Partons d’un principe bancal : chaque pays aurait une obsession qui nourrirait sa littérature. Une question inconsciente qui traverserait un peuple, et celle-ci demeurerait, quelque soient les époques, les mœurs, les modes. Principe bancal, puisqu’il s’agirait de penser qu’existent des nations littéraires, ce qu’à Transfuge, journal cosmopolite par conviction, nous peinons à accepter. Mais difficile tout de même de ne pas reconnaître qu’existent des tropismes, qu’une tradition, qu’une langue amplifient. Et qu’un milieu littéraire plébiscite ou renforce. Ainsi en France, Michel Houellebecq et Annie Ernaux, les deux figures que le pays s’est choisi actuellement comme héraults littéraires, ont un point commun : ils témoignent de la colère de l’individu égaré dans la société, souffrant sous le joug d’un déterminisme qui les écoeure. Et tous deux transmettent la peur d’une classe moyenne qu’ils disent en péril. L’un par l’Islam, l’autre par la réforme des retraites. L’un se croyant dernier mâle blanc en voie de disparition, l’autre, pourfendeuse héroïque d’un patriarcat bourgeois qui ne disparaîtra jamais.
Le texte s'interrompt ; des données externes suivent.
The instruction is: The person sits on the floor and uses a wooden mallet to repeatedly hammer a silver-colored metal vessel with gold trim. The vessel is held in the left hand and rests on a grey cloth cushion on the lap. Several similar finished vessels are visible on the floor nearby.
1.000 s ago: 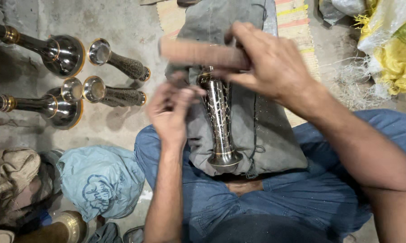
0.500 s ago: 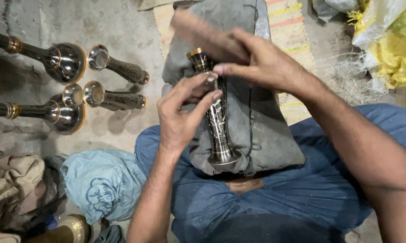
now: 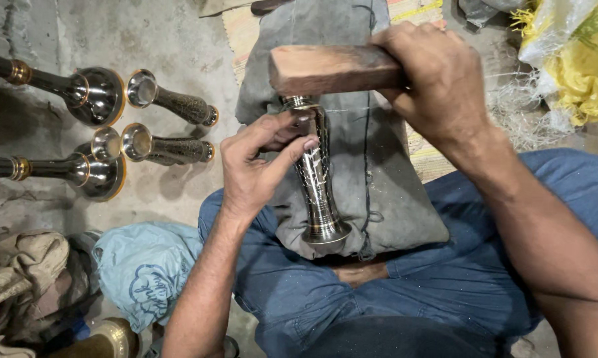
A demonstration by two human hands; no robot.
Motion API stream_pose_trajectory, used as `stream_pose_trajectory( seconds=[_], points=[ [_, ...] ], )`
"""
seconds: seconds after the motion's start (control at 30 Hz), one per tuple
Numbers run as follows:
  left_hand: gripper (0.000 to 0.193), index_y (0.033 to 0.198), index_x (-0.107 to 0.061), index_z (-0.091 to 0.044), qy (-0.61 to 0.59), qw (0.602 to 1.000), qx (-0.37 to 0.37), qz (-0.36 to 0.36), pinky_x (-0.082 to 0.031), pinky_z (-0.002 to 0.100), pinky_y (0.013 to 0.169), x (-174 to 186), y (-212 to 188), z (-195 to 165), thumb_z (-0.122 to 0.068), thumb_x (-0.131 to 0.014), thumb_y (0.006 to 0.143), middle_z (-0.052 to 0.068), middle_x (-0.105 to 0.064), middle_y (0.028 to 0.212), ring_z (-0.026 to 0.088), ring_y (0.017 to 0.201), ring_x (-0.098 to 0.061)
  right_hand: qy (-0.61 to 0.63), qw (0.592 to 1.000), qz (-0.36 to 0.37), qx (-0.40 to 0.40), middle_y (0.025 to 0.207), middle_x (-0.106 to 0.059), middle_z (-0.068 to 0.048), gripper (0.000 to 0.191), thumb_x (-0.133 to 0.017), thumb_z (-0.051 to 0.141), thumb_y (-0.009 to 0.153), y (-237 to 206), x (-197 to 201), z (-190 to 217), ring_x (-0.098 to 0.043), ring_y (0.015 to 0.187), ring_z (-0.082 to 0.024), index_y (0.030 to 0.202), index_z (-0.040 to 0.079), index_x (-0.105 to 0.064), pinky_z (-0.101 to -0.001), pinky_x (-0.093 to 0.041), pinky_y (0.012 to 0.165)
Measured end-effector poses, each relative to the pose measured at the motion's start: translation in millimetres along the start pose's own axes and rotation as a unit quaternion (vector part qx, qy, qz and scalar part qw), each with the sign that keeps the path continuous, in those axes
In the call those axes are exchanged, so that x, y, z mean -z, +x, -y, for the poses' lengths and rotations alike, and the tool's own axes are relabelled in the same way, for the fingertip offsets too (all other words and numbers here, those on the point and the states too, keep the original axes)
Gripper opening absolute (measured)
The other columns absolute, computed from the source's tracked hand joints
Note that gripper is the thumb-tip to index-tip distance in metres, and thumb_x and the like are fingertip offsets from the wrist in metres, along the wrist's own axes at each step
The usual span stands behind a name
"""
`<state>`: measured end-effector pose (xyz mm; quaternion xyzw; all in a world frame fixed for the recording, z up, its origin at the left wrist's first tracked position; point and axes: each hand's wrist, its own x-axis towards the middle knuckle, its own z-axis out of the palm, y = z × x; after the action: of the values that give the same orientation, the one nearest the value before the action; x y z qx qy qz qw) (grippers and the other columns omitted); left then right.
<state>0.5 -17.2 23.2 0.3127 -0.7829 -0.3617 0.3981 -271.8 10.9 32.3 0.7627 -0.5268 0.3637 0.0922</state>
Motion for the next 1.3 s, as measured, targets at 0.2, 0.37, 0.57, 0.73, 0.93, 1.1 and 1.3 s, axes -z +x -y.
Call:
stream_pose_trajectory(
  seconds=[0.2,0.37,0.57,0.73,0.93,1.1,1.3],
  points=[
    [0.037,0.124,-0.069,0.006,-0.011,1.0,0.012,-0.003,-0.059,0.025,0.077,-2.0,1.6,-2.4,-0.001,-0.084,0.091,0.01,-0.077,0.103,0.013,0.086,-0.075,-0.064,0.998,-0.03,-0.005,0.091,-0.067,-0.007,0.02,-0.085,0.009,0.094,-1.3,4.3,-5.3,-0.066,0.084,-0.025,0.102,0.007,-0.067,-0.0415,-0.048,0.073],
    [0.033,0.124,-0.071,0.001,-0.02,1.0,0.014,0.01,-0.06,0.024,0.077,-1.7,1.8,-5.6,-0.001,-0.083,0.093,0.009,-0.077,0.103,0.013,0.087,-0.076,0.102,0.987,0.065,-0.102,0.082,-0.064,-0.007,0.022,-0.083,0.012,0.092,-2.3,4.5,-11.3,-0.065,0.08,-0.027,0.097,0.008,-0.062,-0.0409,-0.053,0.073],
    [0.036,0.127,-0.069,0.001,-0.028,0.999,0.0,0.019,-0.062,0.024,0.081,-0.2,3.6,-2.6,-0.002,-0.082,0.093,0.01,-0.076,0.108,0.013,0.091,-0.076,0.185,0.966,0.065,-0.171,0.088,-0.062,-0.005,0.024,-0.079,0.015,0.095,-4.9,2.1,-11.6,-0.064,0.079,-0.022,0.108,0.007,-0.061,-0.0399,-0.054,0.07],
    [0.029,0.115,-0.071,0.0,0.013,1.0,-0.004,0.017,-0.058,0.025,0.077,1.0,3.3,-0.6,-0.004,-0.086,0.091,0.009,-0.075,0.101,0.014,0.085,-0.074,0.04,0.999,0.013,-0.011,0.093,-0.065,-0.009,0.03,-0.084,0.009,0.095,0.0,5.1,-4.1,-0.065,0.081,-0.027,0.111,0.004,-0.059,-0.043,-0.052,0.07],
    [0.028,0.118,-0.072,-0.001,0.002,0.999,-0.005,0.036,-0.059,0.026,0.079,3.2,5.0,-3.0,-0.003,-0.084,0.093,0.009,-0.075,0.102,0.014,0.089,-0.076,-0.041,0.998,0.028,0.046,0.088,-0.064,-0.01,0.03,-0.084,0.01,0.088,2.9,10.3,1.3,-0.067,0.082,-0.029,0.1,0.003,-0.058,-0.0465,-0.054,0.078],
    [0.036,0.128,-0.068,0.0,-0.027,0.999,-0.002,0.027,-0.06,0.026,0.084,2.4,4.9,-4.3,-0.003,-0.081,0.095,0.009,-0.075,0.108,0.014,0.094,-0.075,0.269,0.946,0.086,-0.16,0.08,-0.063,-0.006,0.026,-0.078,0.007,0.105,-0.9,2.9,-5.1,-0.065,0.07,-0.018,0.093,0.003,-0.056,-0.0331,-0.051,0.063],
    [0.034,0.128,-0.071,-0.002,-0.049,0.998,0.026,0.036,-0.059,0.025,0.082,2.5,4.6,-4.8,-0.003,-0.081,0.096,0.007,-0.075,0.104,0.013,0.092,-0.075,0.094,0.995,0.032,-0.024,0.081,-0.066,-0.008,0.011,-0.073,0.001,0.094,-2.0,-1.0,-9.9,-0.065,0.075,-0.018,0.096,0.001,-0.062,-0.0338,-0.054,0.067]
  ],
)
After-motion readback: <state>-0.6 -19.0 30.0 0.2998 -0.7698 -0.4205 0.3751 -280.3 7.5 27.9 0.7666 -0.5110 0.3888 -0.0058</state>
Dans les deux cas, souffrance et colère face à une société aveugle, et hypocrite dans son progressisme. Dans les deux cas, il vaut mieux lire leurs livres que subir leurs épanchements médiatiques. Mais chacun choisira son combat. Léon Bloy versus Maxime Gorki. Je m’abstiens et préfère aller voir ailleurs. L’herbe n’y est pas plus verte, mais elle a le mérite d’être un peu moins connue.
Quoique. Deux figures américaines majeures publient aujourd’hui de nouveaux livres, Colson Whitehead et Paul Auster. Deux écrivains qui s’inscrivent dans la tradition du récit de la violence, qui, de Steinbeck à Bret Easton Ellis, est devenu l’un des éléments incontournables du Great American Novel.
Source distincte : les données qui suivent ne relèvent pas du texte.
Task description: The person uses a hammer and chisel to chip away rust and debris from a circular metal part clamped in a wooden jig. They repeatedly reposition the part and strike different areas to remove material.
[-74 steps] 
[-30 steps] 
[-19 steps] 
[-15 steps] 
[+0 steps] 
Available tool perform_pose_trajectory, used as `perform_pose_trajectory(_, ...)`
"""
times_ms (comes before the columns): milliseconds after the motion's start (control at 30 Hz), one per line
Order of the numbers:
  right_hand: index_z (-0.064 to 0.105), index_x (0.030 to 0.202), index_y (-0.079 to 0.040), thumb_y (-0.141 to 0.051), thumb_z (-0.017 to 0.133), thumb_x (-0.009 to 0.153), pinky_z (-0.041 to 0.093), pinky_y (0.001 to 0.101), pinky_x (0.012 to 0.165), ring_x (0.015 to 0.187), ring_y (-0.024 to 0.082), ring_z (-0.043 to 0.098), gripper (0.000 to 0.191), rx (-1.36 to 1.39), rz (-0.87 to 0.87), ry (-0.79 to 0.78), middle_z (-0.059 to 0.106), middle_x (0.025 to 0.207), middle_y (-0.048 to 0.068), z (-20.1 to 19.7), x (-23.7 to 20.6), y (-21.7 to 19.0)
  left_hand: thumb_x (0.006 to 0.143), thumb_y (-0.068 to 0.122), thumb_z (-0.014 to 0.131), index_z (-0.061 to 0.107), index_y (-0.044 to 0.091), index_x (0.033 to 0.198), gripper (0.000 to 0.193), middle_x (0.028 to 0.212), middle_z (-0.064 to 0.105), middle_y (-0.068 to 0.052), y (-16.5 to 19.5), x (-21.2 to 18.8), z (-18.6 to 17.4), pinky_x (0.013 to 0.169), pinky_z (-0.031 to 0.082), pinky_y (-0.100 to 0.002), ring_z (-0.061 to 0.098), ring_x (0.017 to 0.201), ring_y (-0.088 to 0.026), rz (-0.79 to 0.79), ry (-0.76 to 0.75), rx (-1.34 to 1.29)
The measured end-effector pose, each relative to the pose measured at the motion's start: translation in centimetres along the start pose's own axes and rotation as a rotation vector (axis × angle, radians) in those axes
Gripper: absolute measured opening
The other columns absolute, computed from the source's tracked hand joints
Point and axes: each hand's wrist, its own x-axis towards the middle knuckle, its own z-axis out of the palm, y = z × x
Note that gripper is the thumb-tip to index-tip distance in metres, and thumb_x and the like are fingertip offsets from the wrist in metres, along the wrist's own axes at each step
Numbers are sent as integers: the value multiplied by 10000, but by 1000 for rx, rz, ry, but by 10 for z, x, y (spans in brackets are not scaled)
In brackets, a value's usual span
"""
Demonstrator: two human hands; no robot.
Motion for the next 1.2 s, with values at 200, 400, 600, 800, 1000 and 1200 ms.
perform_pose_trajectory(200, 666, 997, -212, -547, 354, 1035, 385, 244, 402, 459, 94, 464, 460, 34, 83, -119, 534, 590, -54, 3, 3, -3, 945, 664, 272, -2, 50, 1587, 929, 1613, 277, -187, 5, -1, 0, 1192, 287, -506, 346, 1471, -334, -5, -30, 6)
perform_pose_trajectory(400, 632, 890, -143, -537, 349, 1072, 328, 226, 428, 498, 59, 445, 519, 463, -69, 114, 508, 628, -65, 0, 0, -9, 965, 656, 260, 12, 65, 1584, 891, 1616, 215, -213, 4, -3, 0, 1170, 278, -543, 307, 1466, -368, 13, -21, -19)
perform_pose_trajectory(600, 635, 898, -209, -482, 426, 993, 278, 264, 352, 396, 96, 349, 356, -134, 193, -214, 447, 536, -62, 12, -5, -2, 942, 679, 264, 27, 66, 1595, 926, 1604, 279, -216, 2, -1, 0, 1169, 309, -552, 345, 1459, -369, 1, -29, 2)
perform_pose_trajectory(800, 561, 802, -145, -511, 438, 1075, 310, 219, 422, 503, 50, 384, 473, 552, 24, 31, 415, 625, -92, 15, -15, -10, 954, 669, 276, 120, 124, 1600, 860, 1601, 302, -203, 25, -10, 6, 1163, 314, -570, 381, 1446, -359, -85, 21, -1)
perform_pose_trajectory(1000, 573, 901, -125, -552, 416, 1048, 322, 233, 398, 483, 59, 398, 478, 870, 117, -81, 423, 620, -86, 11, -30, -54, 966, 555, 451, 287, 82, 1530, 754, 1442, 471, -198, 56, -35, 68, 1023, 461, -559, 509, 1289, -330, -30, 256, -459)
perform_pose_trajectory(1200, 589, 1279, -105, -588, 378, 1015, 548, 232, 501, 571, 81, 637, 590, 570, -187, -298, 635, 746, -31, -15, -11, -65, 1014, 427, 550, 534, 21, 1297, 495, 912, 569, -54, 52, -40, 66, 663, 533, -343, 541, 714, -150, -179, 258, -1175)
Colson Whitehead signe Harlem Shuffle, (Albin Michel) : roman classique américain de la chute et de la rédemption, que Whitehead réinvente sous le prisme du racisme, et dans la communauté noire new-yorkaise des années soixante, marquée par la Seconde Guerre mondiale, et le combat contre la ségrégation. Auster, lui, publie un livre porté par l’indignation, Pays de sang (Actes Sud). Véritable pamphlet contre les armes à feux, ce livre nous mène sur les lieux de ces tueries de masse qui marquent ponctuellement la vie américaine. Comment les Etats-Unis demeurent-ils le pays occidental le plus violent ? L’un et l’autre nous répondent, Whitehead en montrant comment la criminalité est devenue une contre-société érigée à Harlem face au rejet de la société officielle, Auster, appartenant à la génération précédente, remonte l’histoire jusqu’aux Colons anglais qui vivaient armés par crainte des autochtones, voyant leurs descendants dans ces jeunes hommes solitaires et hargneux qui prennent le fusil de leurs parents pour aller tuer leurs camarades de classe. On retrouve la difficile résistance de chacun à la sauvagerie des rapports sociaux qui demeurent dans le pays. Bref, l’éternelle chanson de l’individu qui se débat, parfois avec violence, dans une société qui cherche à le broyer. Nous ne sommes pas si loin de l’herbe française. Oui, le principe de cet édito était bancal. Il n’y a qu’une littérature, celle de l’individu. Et celui-ci est aujourd’hui en colère.